What you have to do – Please return the whole listing word for word.

—————

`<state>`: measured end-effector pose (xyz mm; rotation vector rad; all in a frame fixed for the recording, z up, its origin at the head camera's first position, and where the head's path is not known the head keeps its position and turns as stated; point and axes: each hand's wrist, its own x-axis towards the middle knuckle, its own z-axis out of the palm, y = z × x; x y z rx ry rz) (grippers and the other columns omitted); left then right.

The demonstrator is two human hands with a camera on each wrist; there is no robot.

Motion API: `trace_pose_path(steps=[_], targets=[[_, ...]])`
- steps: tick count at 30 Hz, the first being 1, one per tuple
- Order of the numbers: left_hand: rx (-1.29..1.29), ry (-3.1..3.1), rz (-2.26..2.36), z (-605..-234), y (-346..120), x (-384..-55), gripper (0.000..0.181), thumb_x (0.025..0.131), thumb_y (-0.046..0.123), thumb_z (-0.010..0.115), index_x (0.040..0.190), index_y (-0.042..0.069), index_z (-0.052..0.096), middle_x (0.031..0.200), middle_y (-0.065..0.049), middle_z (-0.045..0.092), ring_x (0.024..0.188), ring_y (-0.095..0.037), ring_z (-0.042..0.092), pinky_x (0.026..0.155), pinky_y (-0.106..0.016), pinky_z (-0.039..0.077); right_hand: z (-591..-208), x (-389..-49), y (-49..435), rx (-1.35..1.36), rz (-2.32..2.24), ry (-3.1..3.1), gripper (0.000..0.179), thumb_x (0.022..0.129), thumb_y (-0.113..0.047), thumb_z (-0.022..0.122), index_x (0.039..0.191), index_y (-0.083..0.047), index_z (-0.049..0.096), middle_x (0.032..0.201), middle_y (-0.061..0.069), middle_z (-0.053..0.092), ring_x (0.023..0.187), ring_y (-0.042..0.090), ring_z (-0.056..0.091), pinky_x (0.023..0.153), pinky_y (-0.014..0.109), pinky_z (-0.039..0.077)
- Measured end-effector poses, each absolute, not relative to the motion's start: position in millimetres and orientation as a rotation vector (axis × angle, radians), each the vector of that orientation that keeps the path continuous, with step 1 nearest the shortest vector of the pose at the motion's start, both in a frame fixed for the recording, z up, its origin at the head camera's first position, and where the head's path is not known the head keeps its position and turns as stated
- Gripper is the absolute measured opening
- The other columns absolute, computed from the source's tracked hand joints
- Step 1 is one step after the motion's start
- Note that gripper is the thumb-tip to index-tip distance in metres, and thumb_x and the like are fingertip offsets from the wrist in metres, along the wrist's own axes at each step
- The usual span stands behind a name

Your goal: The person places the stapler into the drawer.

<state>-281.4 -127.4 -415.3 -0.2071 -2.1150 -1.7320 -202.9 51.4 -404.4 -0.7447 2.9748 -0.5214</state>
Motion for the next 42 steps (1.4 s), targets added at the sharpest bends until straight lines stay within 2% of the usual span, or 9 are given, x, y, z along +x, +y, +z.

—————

Exercise answer –
`<state>`: measured end-effector pose (xyz mm; rotation vector rad; all in a frame fixed for the recording, z up, its origin at the head camera's first position, and where the head's path is not known the head keeps its position and turns as stated; point and axes: each hand's wrist, its own x-axis towards the middle knuckle, its own z-axis out of the palm, y = z × x; x y z rx ry rz) (grippers and the other columns omitted); left then right.

The demonstrator is two human hands with a camera on each wrist; there is no robot.

Motion API: `trace_pose_path(steps=[_], targets=[[_, ...]])`
- steps: tick count at 30 Hz, the first being 1, one per tuple
- Order of the numbers: left_hand: rx (-1.29..1.29), ry (-3.1..3.1), rz (-2.26..2.36), z (-605..-234), y (-346..120), x (-384..-55), gripper (0.000..0.181), thumb_x (0.025..0.131), thumb_y (-0.046..0.123), thumb_z (-0.010..0.115), index_x (0.040..0.190), index_y (-0.042..0.069), index_z (-0.052..0.096), middle_x (0.031..0.200), middle_y (-0.065..0.049), middle_z (-0.045..0.092), ring_x (0.024..0.188), ring_y (-0.095..0.037), ring_z (-0.042..0.092), pinky_x (0.026..0.155), pinky_y (-0.106..0.016), pinky_z (-0.039..0.077); right_hand: z (-591..-208), x (-389..-49), y (-49..435), rx (-1.35..1.36), rz (-2.32..2.24), ry (-3.1..3.1), gripper (0.000..0.179), thumb_x (0.022..0.129), thumb_y (-0.113..0.047), thumb_z (-0.022..0.122), index_x (0.039..0.191), index_y (-0.083..0.047), index_z (-0.049..0.096), middle_x (0.032..0.201), middle_y (-0.061..0.069), middle_z (-0.053..0.092), ring_x (0.023..0.187), ring_y (-0.042..0.090), ring_z (-0.056..0.091), pinky_x (0.023..0.153), pinky_y (-0.014..0.109), pinky_z (-0.039..0.077)
- Measured end-effector poses, each absolute, not relative to the motion's start: position in millimetres and orientation as a rotation vector (axis × angle, radians), each the vector of that orientation that keeps the path continuous, with step 1 nearest the shortest vector of the pose at the motion's start, both in a frame fixed for the recording, z up, its origin at the head camera's first position, and where the head's path is not known the head keeps its position and turns as stated
- Gripper is the absolute measured opening
- The other columns absolute, computed from the source's tracked hand joints
- Step 1 is one step after the motion's start
- Note that gripper is the thumb-tip to index-tip distance in metres, and thumb_x and the like are fingertip offsets from the wrist in metres, along the wrist's own axes at each step
- The usual span stands behind a name

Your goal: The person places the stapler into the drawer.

<state>-281.4 -127.4 -415.3 -0.2071 -2.1150 -1.7320 -202.9 51.4 -404.4 -0.7447 2.9748 -0.5214</state>
Motion for the next 42 steps (1.4 s), targets added at the sharpest bends until straight lines stay within 2% of the usual span, or 9 are given, x, y, z along +x, +y, +z.

This answer requires no further additions.